**Exercise directions**
The records below are to be transcribed word for word.

----

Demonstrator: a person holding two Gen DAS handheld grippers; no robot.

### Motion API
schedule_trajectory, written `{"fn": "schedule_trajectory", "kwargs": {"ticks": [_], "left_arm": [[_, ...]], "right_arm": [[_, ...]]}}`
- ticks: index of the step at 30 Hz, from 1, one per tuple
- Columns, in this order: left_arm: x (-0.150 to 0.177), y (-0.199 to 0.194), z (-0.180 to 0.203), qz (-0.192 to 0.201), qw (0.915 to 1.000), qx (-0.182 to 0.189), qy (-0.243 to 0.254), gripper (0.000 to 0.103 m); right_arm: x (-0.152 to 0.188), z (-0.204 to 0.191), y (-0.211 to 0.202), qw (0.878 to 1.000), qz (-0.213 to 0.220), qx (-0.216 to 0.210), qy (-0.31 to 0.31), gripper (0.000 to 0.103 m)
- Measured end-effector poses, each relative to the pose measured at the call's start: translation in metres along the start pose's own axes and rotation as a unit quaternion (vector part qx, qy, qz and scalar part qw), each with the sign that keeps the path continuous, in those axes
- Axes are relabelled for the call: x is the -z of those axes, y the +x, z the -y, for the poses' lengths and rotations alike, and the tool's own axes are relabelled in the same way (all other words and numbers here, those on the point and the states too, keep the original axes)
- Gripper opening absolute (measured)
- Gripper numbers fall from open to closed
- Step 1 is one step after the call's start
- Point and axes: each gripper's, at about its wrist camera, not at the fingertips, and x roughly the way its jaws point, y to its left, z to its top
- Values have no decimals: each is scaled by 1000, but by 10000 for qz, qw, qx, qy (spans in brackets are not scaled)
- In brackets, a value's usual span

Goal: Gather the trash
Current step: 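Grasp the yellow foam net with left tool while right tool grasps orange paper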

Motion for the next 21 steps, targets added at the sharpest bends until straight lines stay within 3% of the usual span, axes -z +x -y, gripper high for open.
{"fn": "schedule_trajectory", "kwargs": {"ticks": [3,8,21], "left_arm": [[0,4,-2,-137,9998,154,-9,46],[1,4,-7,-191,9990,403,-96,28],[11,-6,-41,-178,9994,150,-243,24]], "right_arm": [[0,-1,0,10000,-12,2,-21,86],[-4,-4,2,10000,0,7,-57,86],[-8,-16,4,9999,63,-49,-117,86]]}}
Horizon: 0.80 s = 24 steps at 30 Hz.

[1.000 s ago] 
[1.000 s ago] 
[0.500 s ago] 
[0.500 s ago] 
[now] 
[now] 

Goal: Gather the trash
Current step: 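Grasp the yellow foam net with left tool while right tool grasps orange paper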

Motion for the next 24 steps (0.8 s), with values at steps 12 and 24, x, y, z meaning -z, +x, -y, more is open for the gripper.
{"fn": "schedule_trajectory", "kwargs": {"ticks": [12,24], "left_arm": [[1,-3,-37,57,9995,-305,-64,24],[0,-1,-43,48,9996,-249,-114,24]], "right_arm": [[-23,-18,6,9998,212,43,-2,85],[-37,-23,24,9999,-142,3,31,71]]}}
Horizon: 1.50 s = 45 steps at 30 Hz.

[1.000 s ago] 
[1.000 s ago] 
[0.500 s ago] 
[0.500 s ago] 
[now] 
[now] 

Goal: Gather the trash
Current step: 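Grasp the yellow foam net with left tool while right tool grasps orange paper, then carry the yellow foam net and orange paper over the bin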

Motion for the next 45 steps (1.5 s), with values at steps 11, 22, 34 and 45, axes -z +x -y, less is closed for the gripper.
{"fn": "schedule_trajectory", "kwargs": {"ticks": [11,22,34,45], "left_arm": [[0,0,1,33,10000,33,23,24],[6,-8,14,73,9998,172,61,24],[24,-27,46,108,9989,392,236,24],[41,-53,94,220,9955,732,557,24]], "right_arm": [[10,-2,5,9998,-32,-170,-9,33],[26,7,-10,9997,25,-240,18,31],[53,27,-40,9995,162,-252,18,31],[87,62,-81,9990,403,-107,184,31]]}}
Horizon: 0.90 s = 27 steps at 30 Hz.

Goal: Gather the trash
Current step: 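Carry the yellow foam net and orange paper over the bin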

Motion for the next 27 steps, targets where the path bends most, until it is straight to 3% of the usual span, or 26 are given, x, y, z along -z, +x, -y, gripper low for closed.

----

**Worked solution**
Demonstrator: a person holding two Gen DAS handheld grippers; no robot.

### Motion API
schedule_trajectory, written `{"fn": "schedule_trajectory", "kwargs": {"ticks": [_], "left_arm": [[_, ...]], "right_arm": [[_, ...]]}}`
- ticks: index of the step at 30 Hz, from 1, one per tuple
- Columns, in this order: left_arm: x (-0.150 to 0.177), y (-0.199 to 0.194), z (-0.180 to 0.203), qz (-0.192 to 0.201), qw (0.915 to 1.000), qx (-0.182 to 0.189), qy (-0.243 to 0.254), gripper (0.000 to 0.103 m); right_arm: x (-0.152 to 0.188), z (-0.204 to 0.191), y (-0.211 to 0.202), qw (0.878 to 1.000), qz (-0.213 to 0.220), qx (-0.216 to 0.210), qy (-0.31 to 0.31), gripper (0.000 to 0.103 m)
- Measured end-effector poses, each relative to the pose measured at the call's start: translation in metres along the start pose's own axes and rotation as a unit quaternion (vector part qx, qy, qz and scalar part qw), each with the sign that keeps the path continuous, in those axes
- Axes are relabelled for the call: x is the -z of those axes, y the +x, z the -y, for the poses' lengths and rotations alike, and the tool's own axes are relabelled in the same way (all other words and numbers here, those on the point and the states too, keep the original axes)
- Gripper opening absolute (measured)
- Gripper numbers fall from open to closed
- Step 1 is one step after the call's start
- Point and axes: each gripper's, at about its wrist camera, not at the fingertips, and x roughly the way its jaws point, y to its left, z to its top
- Values have no decimals: each is scaled by 1000, but by 10000 for qz, qw, qx, qy (spans in brackets are not scaled)
- In brackets, a value's usual span

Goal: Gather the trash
Current step: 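Grasp the yellow foam net with left tool while right tool grasps orange paper
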
Motion for the next 21 steps, targets added at the sharpest bends until straight lines stay within 3% of the usual span, axes -z +x -y, gripper high for open.
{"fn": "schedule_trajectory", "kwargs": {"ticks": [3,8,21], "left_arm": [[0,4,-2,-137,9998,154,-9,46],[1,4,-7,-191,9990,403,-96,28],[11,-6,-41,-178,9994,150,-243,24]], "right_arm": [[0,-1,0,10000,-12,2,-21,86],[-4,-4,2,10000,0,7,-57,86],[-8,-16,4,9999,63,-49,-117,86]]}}
Horizon: 0.80 s = 24 steps at 30 Hz.

[1.000 s ago] 
[1.000 s ago] 
[0.500 s ago] 
[0.500 s ago] 
[now] 
[now] 

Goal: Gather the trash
Current step: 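Grasp the yellow foam net with left tool while right tool grasps orange paper
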
Motion for the next 24 steps (0.8 s), with values at steps 12 and 24, x, y, z meaning -z, +x, -y, more is open for the gripper.
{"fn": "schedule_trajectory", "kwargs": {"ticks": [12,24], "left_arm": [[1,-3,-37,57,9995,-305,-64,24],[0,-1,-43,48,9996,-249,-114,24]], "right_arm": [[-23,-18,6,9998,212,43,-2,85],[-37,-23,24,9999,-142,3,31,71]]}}
Horizon: 1.50 s = 45 steps at 30 Hz.

[1.000 s ago] 
[1.000 s ago] 
[0.500 s ago] 
[0.500 s ago] 
[now] 
[now] 

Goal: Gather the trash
Current step: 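Grasp the yellow foam net with left tool while right tool grasps orange paper, then carry the yellow foam net and orange paper over the bin
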
Motion for the next 45 steps (1.5 s), with values at steps 11, 22, 34 and 45, axes -z +x -y, less is closed for the gripper.
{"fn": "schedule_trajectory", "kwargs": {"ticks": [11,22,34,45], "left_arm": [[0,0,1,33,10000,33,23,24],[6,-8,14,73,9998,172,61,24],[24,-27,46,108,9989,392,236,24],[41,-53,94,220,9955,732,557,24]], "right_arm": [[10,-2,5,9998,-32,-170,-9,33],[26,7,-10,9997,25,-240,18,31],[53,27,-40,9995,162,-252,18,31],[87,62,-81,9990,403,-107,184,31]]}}
Horizon: 0.90 s = 27 steps at 30 Hz.

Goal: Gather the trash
Current step: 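Carry the yellow foam net and orange paper over the bin
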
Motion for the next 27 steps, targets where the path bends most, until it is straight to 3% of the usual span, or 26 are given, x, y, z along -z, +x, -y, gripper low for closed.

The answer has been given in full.